Namun hal yang terjadi justru sebaliknya, ada sejumlah oknum yang mengabaikan hal itu. Bahkan ada dugaan oknum-oknum tersebut melakukan tindakan perbuatan melawan hukum, ucap Imam.
Untuk itu melalui surat yang kami sampaikan, besar harapan kami Polres Jombang dapat memberikan efek jera terhadap pelaku yang diduga melakukan tindak pidana pemalsuan, dalam hal ini adalah oknum pegawai BRI Unit Perak serta pihak ketiga freelance yang bekerjasama dengan BRI Unit Perak, imbuh Imam.
Di tempat terpisah, praktisi hukum Joko Prasetyo SH MH juga ikut buka suara soal perkara di BRI Unit Perak, Jombang. Dikatakan pria yang akrab disapa Bang Jack itu, dirinya sangat menyayangkan kejadian yang menimpa korban. Apalagi ada dugaan pemalsuan dan konspirasi jahat dalam dunia perbankan.
Apabila apa yang disampaikan korban terbukti, maka Bank BRI harus berbenah diri. Jangan sampai masyarakat mengalami kejadian yang sama, yaitu realisasi pinjaman fiktif dengan melakukan pemalsuan data yang dapat merugikan masyarakat, ungkap Bang Jack.
Lebih lanjut, Bang Jack juga menyampaikan pandangannya soal dugaan pemalsuan dokumen. Jika pemalsuan dokumen itu benar terjadi, maka hal tersebut dapat dipidana.
Begitu pula dengan dugaan agunan fiktif. Jika pengajuan kredit dengan menggunakan nama orang lain dan ditemukan dengan jelas tandatangan yang dipalsukan, maka kata Bang Jack, hal itu mengarah pada perbuatan melawan hukum.
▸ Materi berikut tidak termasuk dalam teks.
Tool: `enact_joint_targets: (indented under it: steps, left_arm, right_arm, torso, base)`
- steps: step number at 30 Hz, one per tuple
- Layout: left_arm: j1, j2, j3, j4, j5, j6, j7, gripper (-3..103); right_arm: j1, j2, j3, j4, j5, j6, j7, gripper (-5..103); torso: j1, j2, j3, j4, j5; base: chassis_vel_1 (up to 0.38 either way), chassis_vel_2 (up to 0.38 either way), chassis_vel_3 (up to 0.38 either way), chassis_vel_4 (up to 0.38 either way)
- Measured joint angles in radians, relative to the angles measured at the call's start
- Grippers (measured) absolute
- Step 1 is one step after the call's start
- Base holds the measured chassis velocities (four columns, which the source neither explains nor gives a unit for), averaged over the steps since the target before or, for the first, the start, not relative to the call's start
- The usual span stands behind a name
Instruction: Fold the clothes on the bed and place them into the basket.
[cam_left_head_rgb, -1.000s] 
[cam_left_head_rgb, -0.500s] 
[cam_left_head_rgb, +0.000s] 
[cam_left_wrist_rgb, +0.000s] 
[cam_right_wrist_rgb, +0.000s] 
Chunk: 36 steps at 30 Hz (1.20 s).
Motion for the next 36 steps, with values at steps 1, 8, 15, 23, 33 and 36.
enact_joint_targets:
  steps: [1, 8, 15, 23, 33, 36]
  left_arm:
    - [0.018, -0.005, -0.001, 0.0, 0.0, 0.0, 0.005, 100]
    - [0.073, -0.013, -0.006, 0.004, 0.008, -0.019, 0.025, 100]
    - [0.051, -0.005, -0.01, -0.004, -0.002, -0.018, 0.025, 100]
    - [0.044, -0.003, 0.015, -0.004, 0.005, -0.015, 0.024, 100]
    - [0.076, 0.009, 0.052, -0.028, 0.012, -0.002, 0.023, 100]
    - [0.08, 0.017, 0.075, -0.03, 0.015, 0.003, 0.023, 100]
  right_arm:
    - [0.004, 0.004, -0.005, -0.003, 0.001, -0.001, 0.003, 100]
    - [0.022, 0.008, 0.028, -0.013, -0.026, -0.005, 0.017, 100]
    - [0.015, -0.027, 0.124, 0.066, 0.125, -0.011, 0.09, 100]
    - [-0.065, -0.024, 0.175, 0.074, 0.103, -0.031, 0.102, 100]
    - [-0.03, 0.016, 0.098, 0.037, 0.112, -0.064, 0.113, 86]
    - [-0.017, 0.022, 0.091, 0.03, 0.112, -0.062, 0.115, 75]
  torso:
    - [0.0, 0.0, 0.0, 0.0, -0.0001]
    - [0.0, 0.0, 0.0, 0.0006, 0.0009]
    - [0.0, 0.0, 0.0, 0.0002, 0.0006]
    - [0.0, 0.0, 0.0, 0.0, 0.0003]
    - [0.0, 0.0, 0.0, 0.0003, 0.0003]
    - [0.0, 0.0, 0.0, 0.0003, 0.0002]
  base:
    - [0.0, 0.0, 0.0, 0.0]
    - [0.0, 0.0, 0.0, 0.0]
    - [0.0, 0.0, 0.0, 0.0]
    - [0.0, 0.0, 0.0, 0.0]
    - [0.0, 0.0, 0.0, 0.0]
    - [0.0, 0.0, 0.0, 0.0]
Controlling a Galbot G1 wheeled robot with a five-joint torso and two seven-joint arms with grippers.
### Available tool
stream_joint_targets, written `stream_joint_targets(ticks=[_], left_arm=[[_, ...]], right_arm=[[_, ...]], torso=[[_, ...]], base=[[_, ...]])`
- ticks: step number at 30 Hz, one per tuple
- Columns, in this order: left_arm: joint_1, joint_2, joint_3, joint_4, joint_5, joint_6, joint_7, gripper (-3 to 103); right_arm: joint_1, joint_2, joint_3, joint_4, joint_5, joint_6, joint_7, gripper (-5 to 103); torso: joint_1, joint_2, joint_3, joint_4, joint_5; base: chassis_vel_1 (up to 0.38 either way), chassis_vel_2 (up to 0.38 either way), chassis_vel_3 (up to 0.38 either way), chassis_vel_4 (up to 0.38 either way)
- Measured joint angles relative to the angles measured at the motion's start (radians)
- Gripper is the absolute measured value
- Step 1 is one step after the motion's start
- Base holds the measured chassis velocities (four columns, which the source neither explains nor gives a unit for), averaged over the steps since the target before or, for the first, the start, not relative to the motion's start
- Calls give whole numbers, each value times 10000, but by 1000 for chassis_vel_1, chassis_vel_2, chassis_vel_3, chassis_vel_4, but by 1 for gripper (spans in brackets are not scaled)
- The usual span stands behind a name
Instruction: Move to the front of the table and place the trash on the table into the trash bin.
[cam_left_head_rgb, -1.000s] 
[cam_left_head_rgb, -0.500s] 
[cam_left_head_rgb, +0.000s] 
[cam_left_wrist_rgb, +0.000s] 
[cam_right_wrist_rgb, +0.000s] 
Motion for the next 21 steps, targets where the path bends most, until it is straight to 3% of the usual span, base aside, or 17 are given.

Sehingga secara hukum, kata Bang Jack, dugaan pemalsuan dokumen yang dilakukan oleh Bank dapat dijerat dengan Pasal 49 ayat 1 Undang-Undang (UU) Republik Indonesia Nomor 10 Tahun 1998 tentang perubahan atas UU Nomor 7 Tahun 1992 tentang Perbankan.
Yaitu, anggota dewan komisaris, direksi, atau pegawai bank yang dengan sengaja membuat atau menyebabkan adanya pencatatan palsu dalam pembukuan atau dalam proses laporan, maupun dalam dokumen atau laporan kegiatan usaha, laporan transaksi atau rekening suatu bank dapat diancam dengan pidana penjara sekurang-kurangnya 5 tahun dan paling lama 15 tahun serta denda sekurang-kurangnya Rp 10 miliar dan paling banyak Rp 200 miliar, kata Bang Jack.
Selain dapat dipidana, kata bang Jack, korban juga dapat melakukan gugatan keperdataan terkait ganti kerugian atas peristiwa yang dialaminya.
Secara umum, urai Bang Jack, hal tersebut diatur dalam Pasal 1365 KUH Perdata, secara khusus, diatur pula pada UU Perlindungan Data Pribadi Pada Pasal 12 dan Pasal 28.
Jika memang benar terdapat proses transaksi elektronik yang dilakukan oknum bank tersebut dalam proses terbit/timbulnya pinjaman/kredit, maka dapat dikenakan pula Pasal 38 UU ITE No.11/2008 jo UU 19/2016, beber Bang Jack.